Session 8: Topic Modeling¶
Getting started¶
First, we will load the packages we need for these exercises.
# From base python
from collections import Counter # Counters
import csv # Read and write csv files
import glob
import pickle # Reading and writing python objects to file
import os # Work with file paths
import re # Regular expressions
# External
import numpy as np # Simple mathematics function and linear algebra
# External
import gensim # Simple topic modeling
import gensim.downloader # For importing a pre-built word2vec model
# Note: As of July 2021, gensim's installation process is moderately broken on python 3.9 and above.
# You can use python 3.8 instead, or install the 6.42GB worth of development tools needed to build
# the package yourself. To install those, grab the installer from:
# Download at: https://visualstudio.microsoft.com/visual-cpp-build-tools/
# and then select "Desktop development with C++" and install. You must keep all default selections
# checked for the install to work.
# After installing, reboot. Then `pip install gensim` will work just fine.
import matplotlib.pyplot as plt # Charting functions
plt.rcParams['figure.figsize'] = [12, 8] # Make plots larger by default
import pandas as pd # Work with data frames
import pyLDAvis # Easily visualize your topic models
import pyLDAvis.gensim_models # Easily visualize your topic models
pyLDAvis.enable_notebook() # Enables notebook support -- only needed when using Jupyter
import seaborn as sns
%matplotlib inline
import spacy # SpaCy -- for NLP parsing
from tqdm import tqdm # Provides a progress bar
To start, we need to load in the text data from last session and process it again.

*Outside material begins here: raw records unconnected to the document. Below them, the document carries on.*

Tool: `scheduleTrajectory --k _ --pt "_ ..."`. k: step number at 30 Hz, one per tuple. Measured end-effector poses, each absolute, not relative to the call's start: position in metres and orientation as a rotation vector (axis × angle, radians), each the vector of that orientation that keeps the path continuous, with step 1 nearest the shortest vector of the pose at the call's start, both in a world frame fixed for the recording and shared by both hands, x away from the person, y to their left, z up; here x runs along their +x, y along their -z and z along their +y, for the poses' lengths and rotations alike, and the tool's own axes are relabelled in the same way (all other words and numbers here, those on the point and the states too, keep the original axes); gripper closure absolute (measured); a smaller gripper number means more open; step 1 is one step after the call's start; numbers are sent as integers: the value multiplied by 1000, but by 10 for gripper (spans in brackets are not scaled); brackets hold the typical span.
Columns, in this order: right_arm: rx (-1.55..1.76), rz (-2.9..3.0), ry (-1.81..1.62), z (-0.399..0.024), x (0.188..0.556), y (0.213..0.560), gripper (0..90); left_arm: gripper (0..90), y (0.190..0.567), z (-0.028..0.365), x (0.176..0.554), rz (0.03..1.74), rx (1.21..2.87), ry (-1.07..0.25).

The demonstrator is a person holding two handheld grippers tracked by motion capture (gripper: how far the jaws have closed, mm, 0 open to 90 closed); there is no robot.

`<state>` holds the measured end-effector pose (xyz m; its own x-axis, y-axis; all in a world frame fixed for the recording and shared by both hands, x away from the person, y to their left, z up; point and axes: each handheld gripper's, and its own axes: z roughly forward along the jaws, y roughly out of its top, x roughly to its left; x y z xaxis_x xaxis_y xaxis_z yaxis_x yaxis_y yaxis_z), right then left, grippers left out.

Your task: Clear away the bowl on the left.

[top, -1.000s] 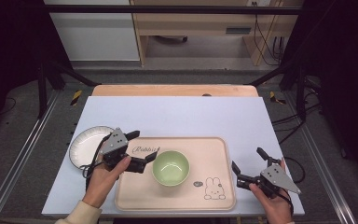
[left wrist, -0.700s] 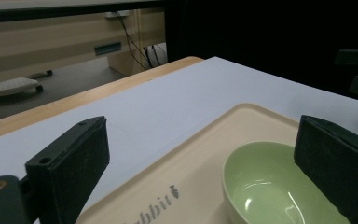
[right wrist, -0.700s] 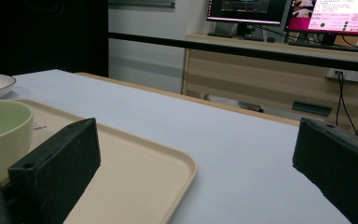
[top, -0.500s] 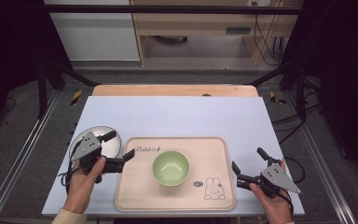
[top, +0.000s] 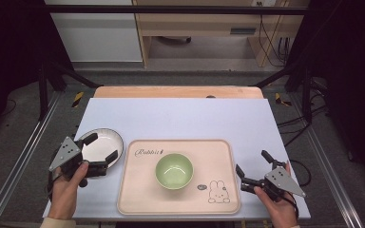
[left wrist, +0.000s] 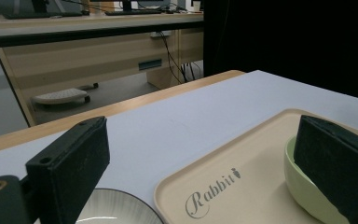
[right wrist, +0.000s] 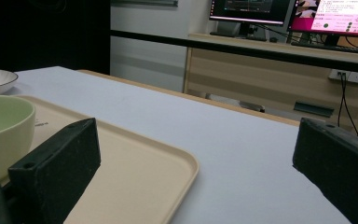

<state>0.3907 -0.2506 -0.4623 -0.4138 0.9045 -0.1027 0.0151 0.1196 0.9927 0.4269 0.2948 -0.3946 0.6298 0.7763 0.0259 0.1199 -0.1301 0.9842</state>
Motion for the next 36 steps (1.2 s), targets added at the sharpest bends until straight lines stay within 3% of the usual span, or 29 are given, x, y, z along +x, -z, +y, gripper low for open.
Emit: scheduleTrajectory --k 15,36 --pt "911 1599 -1404 -250 391 462 12 34 411 326 425 821 1557 -705" --pt "905 1604 -1407 -249 390 462 12 33 432 336 427 858 1562 -706"
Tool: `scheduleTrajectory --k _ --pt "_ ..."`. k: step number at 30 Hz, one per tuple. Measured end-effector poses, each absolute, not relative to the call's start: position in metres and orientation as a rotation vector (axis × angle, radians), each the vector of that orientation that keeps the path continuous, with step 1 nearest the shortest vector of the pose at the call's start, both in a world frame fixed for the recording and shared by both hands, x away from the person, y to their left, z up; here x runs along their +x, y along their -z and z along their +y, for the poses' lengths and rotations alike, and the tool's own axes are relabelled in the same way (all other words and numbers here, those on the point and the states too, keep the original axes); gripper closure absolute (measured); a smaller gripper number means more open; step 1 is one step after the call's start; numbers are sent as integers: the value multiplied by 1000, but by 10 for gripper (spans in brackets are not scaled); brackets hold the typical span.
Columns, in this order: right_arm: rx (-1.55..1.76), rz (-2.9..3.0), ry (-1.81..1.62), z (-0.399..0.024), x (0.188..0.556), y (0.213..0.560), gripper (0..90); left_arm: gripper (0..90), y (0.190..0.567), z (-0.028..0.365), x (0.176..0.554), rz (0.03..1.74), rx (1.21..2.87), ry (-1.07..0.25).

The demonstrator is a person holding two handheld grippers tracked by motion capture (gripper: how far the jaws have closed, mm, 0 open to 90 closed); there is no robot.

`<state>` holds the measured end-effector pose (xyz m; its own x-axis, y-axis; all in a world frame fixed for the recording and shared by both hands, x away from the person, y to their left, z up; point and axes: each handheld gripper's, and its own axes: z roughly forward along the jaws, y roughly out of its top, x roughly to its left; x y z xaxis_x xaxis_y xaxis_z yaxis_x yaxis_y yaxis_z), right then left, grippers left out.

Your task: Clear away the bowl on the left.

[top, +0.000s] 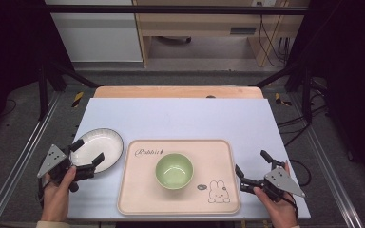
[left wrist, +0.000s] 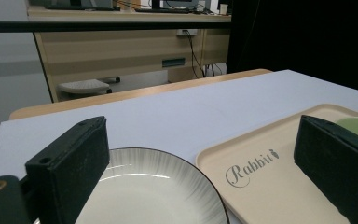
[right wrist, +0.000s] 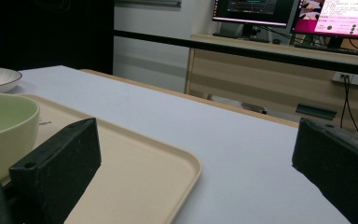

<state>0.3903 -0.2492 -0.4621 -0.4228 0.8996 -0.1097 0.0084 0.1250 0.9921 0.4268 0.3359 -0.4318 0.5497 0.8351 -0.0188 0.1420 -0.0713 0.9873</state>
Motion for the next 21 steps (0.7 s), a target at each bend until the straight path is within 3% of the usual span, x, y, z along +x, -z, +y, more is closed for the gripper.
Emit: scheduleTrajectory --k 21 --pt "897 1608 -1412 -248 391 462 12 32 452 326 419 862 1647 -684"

with open('../../Data/S8_WSJ_2008.10.txt', 'rt') as f:
text2 = f.readlines()
A lot of work with text analytics typically goes into cleaning up the document. In the case of the above, we probably want 119 articles separated out such that each article is an element of a list. To do this, we can use some basic looping and conditional statements. Note 2 key insights for this:
- Each article starts with the phrase
Full text:. This is unlikely to be used in the article text itself, so it can serve as a delimiter for the start of an article. - Articles end with one of the following tags:
Company / organization:,Credit:, orCopyright: - One article is missing, just saying
Full text: Not available
articles = []
article = ''
authors = []
author = ''
reading = False
for line in text2:
if reading: # check for the end of an article
if 'Company / organization: ' in line or 'Credit: ' in line or 'Copyright: ' in line:
# Done reading the article: output it
reading = False
articles.append(article.replace('\n\n','\n'))
article = ''
authors.append(author)
author = ''
else:
article += line.replace('---','')
else: # check for the start of an article
if 'Full text: ' in line and 'Full text: Not available' not in line:
# Start reading the article in
article = line[11:].replace('---','')
reading = True
elif 'Author:' in line and ' and ' not in line:
author = line[8:].replace('\r','').replace('\n','')
if ',' in line:
author = author.split(',')[1].strip() + ' ' + author.split(',')[0]
if author == 'Anonymous':
author = ''
author = author.split()[0] if ' ' in author else author
else:
pass # not part of an article, nothing to do.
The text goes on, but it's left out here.